● **Data for analysis**
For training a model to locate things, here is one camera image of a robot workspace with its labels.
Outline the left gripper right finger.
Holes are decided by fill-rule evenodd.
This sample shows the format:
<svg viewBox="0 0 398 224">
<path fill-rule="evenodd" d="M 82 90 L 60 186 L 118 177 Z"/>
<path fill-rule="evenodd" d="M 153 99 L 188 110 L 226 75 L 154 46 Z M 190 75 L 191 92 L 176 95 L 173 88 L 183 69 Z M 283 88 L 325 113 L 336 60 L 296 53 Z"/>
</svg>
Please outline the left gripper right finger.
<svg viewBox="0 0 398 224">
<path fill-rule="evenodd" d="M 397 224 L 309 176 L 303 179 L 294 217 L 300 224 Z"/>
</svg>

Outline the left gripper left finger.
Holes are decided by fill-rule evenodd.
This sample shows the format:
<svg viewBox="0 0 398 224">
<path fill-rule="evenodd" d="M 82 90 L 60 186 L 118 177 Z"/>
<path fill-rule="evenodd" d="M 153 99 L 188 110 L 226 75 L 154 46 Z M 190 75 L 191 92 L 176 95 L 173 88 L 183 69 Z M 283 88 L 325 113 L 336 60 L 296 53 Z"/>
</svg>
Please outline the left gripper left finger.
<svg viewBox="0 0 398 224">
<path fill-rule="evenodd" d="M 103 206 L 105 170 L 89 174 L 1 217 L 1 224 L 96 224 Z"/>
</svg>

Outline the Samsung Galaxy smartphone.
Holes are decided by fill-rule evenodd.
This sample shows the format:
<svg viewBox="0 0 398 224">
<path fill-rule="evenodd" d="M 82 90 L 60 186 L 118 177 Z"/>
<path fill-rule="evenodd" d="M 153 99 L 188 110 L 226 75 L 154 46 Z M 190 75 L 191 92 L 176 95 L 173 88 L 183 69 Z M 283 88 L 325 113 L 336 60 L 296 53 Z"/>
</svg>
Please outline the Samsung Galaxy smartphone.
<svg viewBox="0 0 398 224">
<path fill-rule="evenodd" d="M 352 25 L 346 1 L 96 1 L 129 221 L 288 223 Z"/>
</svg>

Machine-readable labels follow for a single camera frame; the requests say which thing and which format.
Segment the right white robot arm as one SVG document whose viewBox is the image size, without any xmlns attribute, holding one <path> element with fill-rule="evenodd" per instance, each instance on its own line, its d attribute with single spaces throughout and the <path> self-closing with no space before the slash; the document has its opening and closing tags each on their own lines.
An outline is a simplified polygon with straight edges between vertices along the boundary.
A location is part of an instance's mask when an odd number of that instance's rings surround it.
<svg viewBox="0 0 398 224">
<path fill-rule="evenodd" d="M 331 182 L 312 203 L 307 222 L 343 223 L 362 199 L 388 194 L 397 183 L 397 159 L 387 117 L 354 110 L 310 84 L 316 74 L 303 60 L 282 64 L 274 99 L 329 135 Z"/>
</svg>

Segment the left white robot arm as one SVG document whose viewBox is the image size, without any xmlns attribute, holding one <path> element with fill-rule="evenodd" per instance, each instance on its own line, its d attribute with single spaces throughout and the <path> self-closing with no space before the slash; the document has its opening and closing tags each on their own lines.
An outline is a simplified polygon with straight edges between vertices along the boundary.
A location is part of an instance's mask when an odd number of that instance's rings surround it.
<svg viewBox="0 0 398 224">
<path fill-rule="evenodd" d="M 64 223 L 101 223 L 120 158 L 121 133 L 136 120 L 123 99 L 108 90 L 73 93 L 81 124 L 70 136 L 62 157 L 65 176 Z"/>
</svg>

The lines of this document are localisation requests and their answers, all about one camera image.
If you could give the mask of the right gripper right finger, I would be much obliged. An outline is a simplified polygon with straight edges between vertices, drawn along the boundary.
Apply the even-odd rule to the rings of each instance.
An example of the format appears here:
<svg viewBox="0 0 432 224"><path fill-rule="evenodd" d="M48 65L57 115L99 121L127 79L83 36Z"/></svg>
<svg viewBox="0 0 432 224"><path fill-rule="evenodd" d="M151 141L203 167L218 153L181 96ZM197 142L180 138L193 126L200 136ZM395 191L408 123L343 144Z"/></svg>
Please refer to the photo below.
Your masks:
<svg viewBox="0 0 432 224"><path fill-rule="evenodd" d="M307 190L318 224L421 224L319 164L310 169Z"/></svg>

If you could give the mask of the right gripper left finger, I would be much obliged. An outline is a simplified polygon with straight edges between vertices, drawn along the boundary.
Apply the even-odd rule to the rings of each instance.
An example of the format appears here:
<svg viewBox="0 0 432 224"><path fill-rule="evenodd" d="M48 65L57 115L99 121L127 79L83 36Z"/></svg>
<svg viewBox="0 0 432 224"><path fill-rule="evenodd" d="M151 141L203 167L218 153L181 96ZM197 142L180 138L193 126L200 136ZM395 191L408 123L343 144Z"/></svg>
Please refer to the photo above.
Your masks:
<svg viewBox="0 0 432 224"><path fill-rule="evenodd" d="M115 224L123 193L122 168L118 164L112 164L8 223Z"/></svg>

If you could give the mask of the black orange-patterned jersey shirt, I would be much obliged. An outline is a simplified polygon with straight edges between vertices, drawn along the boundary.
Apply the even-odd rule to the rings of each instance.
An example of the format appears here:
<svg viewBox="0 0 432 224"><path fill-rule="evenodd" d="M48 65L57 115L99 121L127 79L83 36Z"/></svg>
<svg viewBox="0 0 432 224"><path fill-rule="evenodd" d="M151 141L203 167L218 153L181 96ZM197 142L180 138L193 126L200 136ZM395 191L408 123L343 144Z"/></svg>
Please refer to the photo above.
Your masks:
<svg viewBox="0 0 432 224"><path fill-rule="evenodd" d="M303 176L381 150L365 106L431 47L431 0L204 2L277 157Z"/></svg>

● **Required action**
Give back the lines of the data exactly as they are written, from the first line through the line containing "Segment the right".

● **Your response**
For training a model to locate things, here is one camera image of a robot workspace with its labels.
Outline the left gripper right finger.
Holes are decided by fill-rule evenodd.
This sample shows the format:
<svg viewBox="0 0 398 224">
<path fill-rule="evenodd" d="M 82 90 L 60 186 L 118 177 Z"/>
<path fill-rule="evenodd" d="M 153 99 L 188 110 L 226 75 L 154 46 Z M 190 75 L 191 92 L 176 95 L 173 88 L 183 69 Z M 283 88 L 325 113 L 336 60 L 296 53 Z"/>
</svg>
Please outline the left gripper right finger.
<svg viewBox="0 0 398 224">
<path fill-rule="evenodd" d="M 397 224 L 309 176 L 303 179 L 294 217 L 300 224 Z"/>
</svg>

Outline the left gripper left finger.
Holes are decided by fill-rule evenodd.
This sample shows the format:
<svg viewBox="0 0 398 224">
<path fill-rule="evenodd" d="M 82 90 L 60 186 L 118 177 Z"/>
<path fill-rule="evenodd" d="M 153 99 L 188 110 L 226 75 L 154 46 Z M 190 75 L 191 92 L 176 95 L 173 88 L 183 69 Z M 283 88 L 325 113 L 336 60 L 296 53 Z"/>
</svg>
Please outline the left gripper left finger.
<svg viewBox="0 0 398 224">
<path fill-rule="evenodd" d="M 103 206 L 105 170 L 89 174 L 1 217 L 1 224 L 96 224 Z"/>
</svg>

Outline the Samsung Galaxy smartphone.
Holes are decided by fill-rule evenodd.
This sample shows the format:
<svg viewBox="0 0 398 224">
<path fill-rule="evenodd" d="M 82 90 L 60 186 L 118 177 Z"/>
<path fill-rule="evenodd" d="M 153 99 L 188 110 L 226 75 L 154 46 Z M 190 75 L 191 92 L 176 95 L 173 88 L 183 69 Z M 283 88 L 325 113 L 336 60 L 296 53 Z"/>
</svg>
Please outline the Samsung Galaxy smartphone.
<svg viewBox="0 0 398 224">
<path fill-rule="evenodd" d="M 352 25 L 346 1 L 96 1 L 129 221 L 288 223 Z"/>
</svg>

Machine-readable labels follow for a single camera frame; the requests say which thing and which format.
Segment the right white robot arm as one SVG document whose viewBox is the image size, without any xmlns attribute, holding one <path> element with fill-rule="evenodd" per instance, each instance on its own line, its d attribute with single spaces throughout and the <path> self-closing with no space before the slash; the document has its opening and closing tags each on their own lines.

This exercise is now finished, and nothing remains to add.